BATAM – Federasi Serikat Pekerja Metal Indonesia (FSPMI) pada 6 Februari 2023 genap berusia 24 tahun. Di usia ke 24 tahun itu, seluruh anggota FSPMI turun ke jalan untuk menyampaikan aspirasi di depan Gedung DPRD Kota Batam, Senin (06/02/2023).
Dalam aksinya, FSPMI menuntut enam tuntutan yakni, menolak isi Perpu UU Cipta Kerja, menolak RUU omnibuslaw kesehatan, perketat pengawasan K3 di industri pertambangan dan lainnya, menuntut perlindungan buruh perkebunan, menuntut perlindungan buruh OS di perusahaan BUMN, dan menolak ERP (Electronik Road Princing).

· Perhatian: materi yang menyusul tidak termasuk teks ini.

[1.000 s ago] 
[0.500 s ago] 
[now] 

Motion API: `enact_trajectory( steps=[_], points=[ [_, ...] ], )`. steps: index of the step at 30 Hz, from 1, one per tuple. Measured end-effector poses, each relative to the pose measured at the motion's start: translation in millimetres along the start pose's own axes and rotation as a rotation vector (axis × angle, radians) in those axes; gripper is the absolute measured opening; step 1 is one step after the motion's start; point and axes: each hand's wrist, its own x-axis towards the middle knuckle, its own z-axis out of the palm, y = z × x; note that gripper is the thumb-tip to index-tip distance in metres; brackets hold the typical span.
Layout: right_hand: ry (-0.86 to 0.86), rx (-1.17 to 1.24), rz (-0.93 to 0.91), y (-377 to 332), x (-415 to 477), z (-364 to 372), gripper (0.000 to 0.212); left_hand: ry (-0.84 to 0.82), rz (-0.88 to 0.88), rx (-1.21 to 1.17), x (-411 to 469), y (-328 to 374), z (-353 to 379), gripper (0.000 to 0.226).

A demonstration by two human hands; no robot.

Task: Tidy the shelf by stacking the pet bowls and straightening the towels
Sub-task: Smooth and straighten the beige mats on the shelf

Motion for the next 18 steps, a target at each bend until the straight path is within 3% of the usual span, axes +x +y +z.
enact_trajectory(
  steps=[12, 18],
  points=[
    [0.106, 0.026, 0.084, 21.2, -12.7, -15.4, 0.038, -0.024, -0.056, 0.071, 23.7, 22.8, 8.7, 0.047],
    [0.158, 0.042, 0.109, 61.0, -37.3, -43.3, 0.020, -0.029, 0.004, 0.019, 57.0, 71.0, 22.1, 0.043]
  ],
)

Yafet Ramon selaku Ketua FSPMI KC Batam dengan jelas mengatakan, menolak RUU Kesehatan di mana ada revisi dalam UU BPJS tentang Dewan Pengawas dari unsur buruh dikurangi menjadi satu.

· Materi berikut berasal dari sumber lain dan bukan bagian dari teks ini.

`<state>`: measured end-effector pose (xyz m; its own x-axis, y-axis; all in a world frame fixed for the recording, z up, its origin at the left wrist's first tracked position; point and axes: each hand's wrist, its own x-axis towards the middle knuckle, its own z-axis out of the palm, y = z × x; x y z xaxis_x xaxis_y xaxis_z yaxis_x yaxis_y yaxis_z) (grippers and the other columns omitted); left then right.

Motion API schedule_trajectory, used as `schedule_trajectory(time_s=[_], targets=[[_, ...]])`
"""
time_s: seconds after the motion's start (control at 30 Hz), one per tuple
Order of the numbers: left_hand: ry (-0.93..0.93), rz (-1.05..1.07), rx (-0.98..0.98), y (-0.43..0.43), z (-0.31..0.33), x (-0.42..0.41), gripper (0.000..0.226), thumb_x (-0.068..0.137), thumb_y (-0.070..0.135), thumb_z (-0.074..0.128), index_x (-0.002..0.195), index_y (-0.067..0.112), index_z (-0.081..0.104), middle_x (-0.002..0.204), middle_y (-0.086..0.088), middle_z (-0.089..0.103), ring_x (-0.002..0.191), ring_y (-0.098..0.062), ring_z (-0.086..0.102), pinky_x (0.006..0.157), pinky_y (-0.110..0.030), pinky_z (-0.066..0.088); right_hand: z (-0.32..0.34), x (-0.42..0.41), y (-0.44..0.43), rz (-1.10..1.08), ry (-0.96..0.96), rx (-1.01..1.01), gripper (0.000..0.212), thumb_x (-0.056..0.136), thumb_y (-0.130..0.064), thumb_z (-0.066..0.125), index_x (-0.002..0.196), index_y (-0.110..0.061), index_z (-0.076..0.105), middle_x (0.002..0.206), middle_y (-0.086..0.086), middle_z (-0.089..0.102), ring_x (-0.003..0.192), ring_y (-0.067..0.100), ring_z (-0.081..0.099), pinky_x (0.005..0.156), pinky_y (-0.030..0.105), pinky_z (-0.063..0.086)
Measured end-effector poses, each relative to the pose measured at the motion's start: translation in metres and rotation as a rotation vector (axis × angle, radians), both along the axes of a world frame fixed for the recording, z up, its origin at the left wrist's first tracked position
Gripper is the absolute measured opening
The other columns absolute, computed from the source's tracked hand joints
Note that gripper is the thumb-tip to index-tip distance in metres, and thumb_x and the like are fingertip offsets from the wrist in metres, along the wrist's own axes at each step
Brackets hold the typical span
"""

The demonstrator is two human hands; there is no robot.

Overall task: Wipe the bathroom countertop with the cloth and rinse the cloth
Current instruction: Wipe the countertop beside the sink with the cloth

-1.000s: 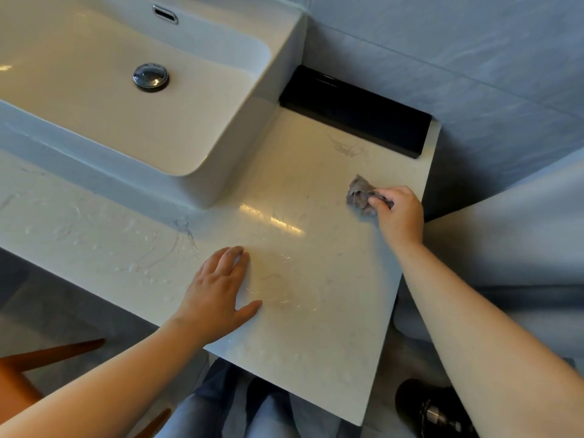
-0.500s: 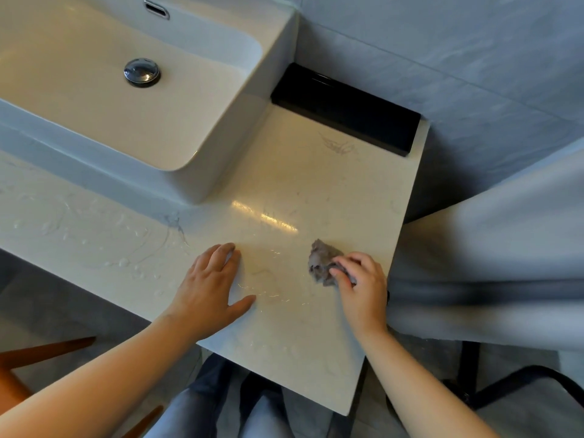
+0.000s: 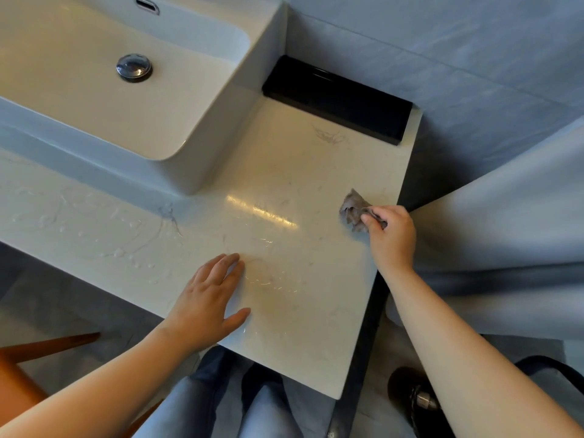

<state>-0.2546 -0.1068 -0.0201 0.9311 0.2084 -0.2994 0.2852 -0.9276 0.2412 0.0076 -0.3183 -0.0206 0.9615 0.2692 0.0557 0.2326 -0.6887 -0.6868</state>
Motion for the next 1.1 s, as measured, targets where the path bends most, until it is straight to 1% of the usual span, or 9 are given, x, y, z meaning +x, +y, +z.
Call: schedule_trajectory(time_s=[0.07, 0.2, 0.5, 0.6, 0.7, 0.8, 0.93, 1.0, 1.1], targets=[[-0.006, -0.001, 0.007, 0.0, 0.001, 0.0, 0.086, 0.081, 0.069, 0.036, 0.146, 0.013, 0.033, 0.153, -0.003, 0.03, 0.139, -0.024, 0.027, 0.11, -0.039, 0.027, -0.01, -0.003, -0.002, 0.002, 0.019, -0.028, 0.022, 0.086, -0.021, 0.067, 0.106, -0.013, 0.071, 0.106, 0.004, 0.061, 0.098, 0.024, 0.057, 0.09, 0.049, 0.048], [0.0, -0.018, 0.016, 0.0, 0.0, -0.001, 0.086, 0.081, 0.069, 0.037, 0.146, 0.014, 0.034, 0.153, -0.004, 0.03, 0.139, -0.025, 0.028, 0.109, -0.039, 0.028, -0.017, -0.038, -0.006, -0.023, -0.01, -0.005, 0.021, 0.086, -0.022, 0.068, 0.105, -0.014, 0.072, 0.105, 0.0, 0.061, 0.098, 0.021, 0.055, 0.086, 0.051, 0.049], [0.004, -0.099, 0.016, 0.009, 0.0, 0.0, 0.086, 0.079, 0.068, 0.041, 0.141, 0.009, 0.042, 0.148, -0.008, 0.038, 0.135, -0.031, 0.035, 0.108, -0.043, 0.029, -0.02, -0.134, -0.015, -0.053, -0.011, 0.013, 0.019, 0.082, -0.02, 0.072, 0.101, -0.018, 0.074, 0.099, -0.011, 0.057, 0.093, -0.002, 0.041, 0.083, 0.048, 0.049], [-0.007, -0.146, 0.016, 0.016, 0.001, 0.0, 0.086, 0.08, 0.069, 0.04, 0.142, 0.011, 0.04, 0.149, -0.007, 0.037, 0.135, -0.029, 0.034, 0.108, -0.045, 0.032, -0.016, -0.163, -0.012, -0.068, -0.001, 0.005, 0.019, 0.082, -0.022, 0.072, 0.101, -0.02, 0.074, 0.099, -0.019, 0.051, 0.094, 0.003, 0.047, 0.08, 0.046, 0.051], [-0.009, -0.182, 0.023, 0.022, 0.002, 0.0, 0.088, 0.079, 0.07, 0.035, 0.146, 0.013, 0.034, 0.152, -0.005, 0.031, 0.137, -0.027, 0.03, 0.111, -0.043, 0.028, -0.013, -0.192, -0.008, -0.078, 0.011, 0.019, 0.021, 0.082, -0.021, 0.073, 0.102, -0.019, 0.073, 0.098, -0.018, 0.051, 0.093, 0.007, 0.051, 0.079, 0.044, 0.053], [-0.009, -0.203, 0.011, 0.026, 0.002, -0.002, 0.09, 0.079, 0.071, 0.029, 0.149, 0.015, 0.026, 0.156, -0.003, 0.023, 0.142, -0.024, 0.021, 0.113, -0.038, 0.02, -0.011, -0.212, -0.003, -0.085, 0.068, 0.036, 0.021, 0.082, -0.018, 0.073, 0.102, -0.017, 0.073, 0.096, -0.013, 0.052, 0.092, 0.013, 0.057, 0.079, 0.036, 0.054], [-0.04, -0.184, -0.029, 0.033, 0.005, -0.015, 0.09, 0.081, 0.071, 0.026, 0.15, 0.015, 0.022, 0.158, -0.003, 0.017, 0.145, -0.024, 0.014, 0.113, -0.035, 0.013, 0.001, -0.208, 0.0, -0.152, 0.189, 0.121, 0.019, 0.086, -0.015, 0.068, 0.104, -0.011, 0.07, 0.094, -0.008, 0.052, 0.088, 0.008, 0.059, 0.074, 0.004, 0.044], [-0.055, -0.152, -0.037, 0.038, 0.008, -0.023, 0.089, 0.081, 0.071, 0.026, 0.149, 0.014, 0.024, 0.157, -0.003, 0.02, 0.144, -0.025, 0.016, 0.112, -0.035, 0.011, 0.011, -0.19, 0.003, -0.163, 0.145, 0.135, 0.018, 0.086, -0.015, 0.068, 0.103, -0.008, 0.069, 0.094, -0.003, 0.052, 0.084, 0.008, 0.056, 0.071, -0.001, 0.038], [-0.044, -0.135, -0.01, 0.052, 0.012, -0.034, 0.091, 0.079, 0.071, 0.024, 0.149, 0.012, 0.025, 0.157, -0.006, 0.02, 0.144, -0.026, 0.016, 0.113, -0.034, 0.009, 0.021, -0.148, 0.017, -0.134, 0.061, 0.098, 0.019, 0.088, -0.016, 0.066, 0.104, -0.007, 0.069, 0.099, 0.002, 0.053, 0.084, 0.011, 0.052, 0.07, 0.0, 0.037]])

“Yang membayar BPJS itu buruh, kok wakil buruh yang dikurangi. Kenapa malah unsur buruh dan pengusaha yang dikurangi? Harusnya yang dikurangi itu gaji DPR,” tegasnya di tengah aksi, Senin (06/02/2023).
Ia menjelaskan, kewenangan BPJS yang semula di bawah Presiden menjadi di bawah Menteri Kesehatan. “TOLAK! Kami menolak. Pengelola jaminan sosial di seluruh dunia mayoritas di bawah Presiden, bukan kementerian. BPJS adalah lembaga yang mengumpulkan uang dari rakyat dengan jumlah yang terus membesar, sehingga harus di bawah Presiden,” papar Ramon dalam orasinya.

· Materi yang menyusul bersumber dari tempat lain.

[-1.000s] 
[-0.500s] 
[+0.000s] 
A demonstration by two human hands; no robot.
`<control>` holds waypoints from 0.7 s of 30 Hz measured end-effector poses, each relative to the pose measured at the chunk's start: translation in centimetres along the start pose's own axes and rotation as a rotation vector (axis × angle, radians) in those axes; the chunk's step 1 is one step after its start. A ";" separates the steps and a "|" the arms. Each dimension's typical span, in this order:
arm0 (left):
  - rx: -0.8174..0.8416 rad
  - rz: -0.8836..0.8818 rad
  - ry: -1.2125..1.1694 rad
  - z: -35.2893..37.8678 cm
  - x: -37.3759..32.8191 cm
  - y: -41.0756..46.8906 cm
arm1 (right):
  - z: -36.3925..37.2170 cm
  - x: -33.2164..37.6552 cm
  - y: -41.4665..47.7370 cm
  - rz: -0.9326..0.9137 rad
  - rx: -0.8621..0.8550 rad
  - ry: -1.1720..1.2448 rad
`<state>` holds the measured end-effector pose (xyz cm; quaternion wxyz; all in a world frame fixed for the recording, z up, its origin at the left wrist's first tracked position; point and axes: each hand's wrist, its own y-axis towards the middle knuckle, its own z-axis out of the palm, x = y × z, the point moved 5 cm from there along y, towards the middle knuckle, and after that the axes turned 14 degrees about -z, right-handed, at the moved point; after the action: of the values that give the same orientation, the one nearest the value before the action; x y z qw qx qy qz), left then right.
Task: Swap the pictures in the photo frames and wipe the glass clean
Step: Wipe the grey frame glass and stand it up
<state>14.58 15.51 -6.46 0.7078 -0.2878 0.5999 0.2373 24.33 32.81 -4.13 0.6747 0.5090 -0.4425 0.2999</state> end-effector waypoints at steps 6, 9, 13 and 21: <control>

Ditambahkan, FSPMI dan PB memberikan dukungan terhadap organisasi tenaga kesehatan seperti IDI (Ikatan Dokter Indonesia).
“Untuk surat izin praktik dokter tidak boleh dikeluarkan sembarangan, karena pelayanan kesehatan mempertaruhkan hidup dan mati pasien,” ucapnya.
Tutupnya, ia juga mendasak RUU Perlindungan Pekerja Rumah Tangga (PPRT) agar segera disahkan, karena melihat RUU yang terkait dengan kepentingan bisnis selalu lebih cepat disahkan, dibandingkan dengan RUU PPRT yang bersifat perlindungan tapi tak kunjung disahkan.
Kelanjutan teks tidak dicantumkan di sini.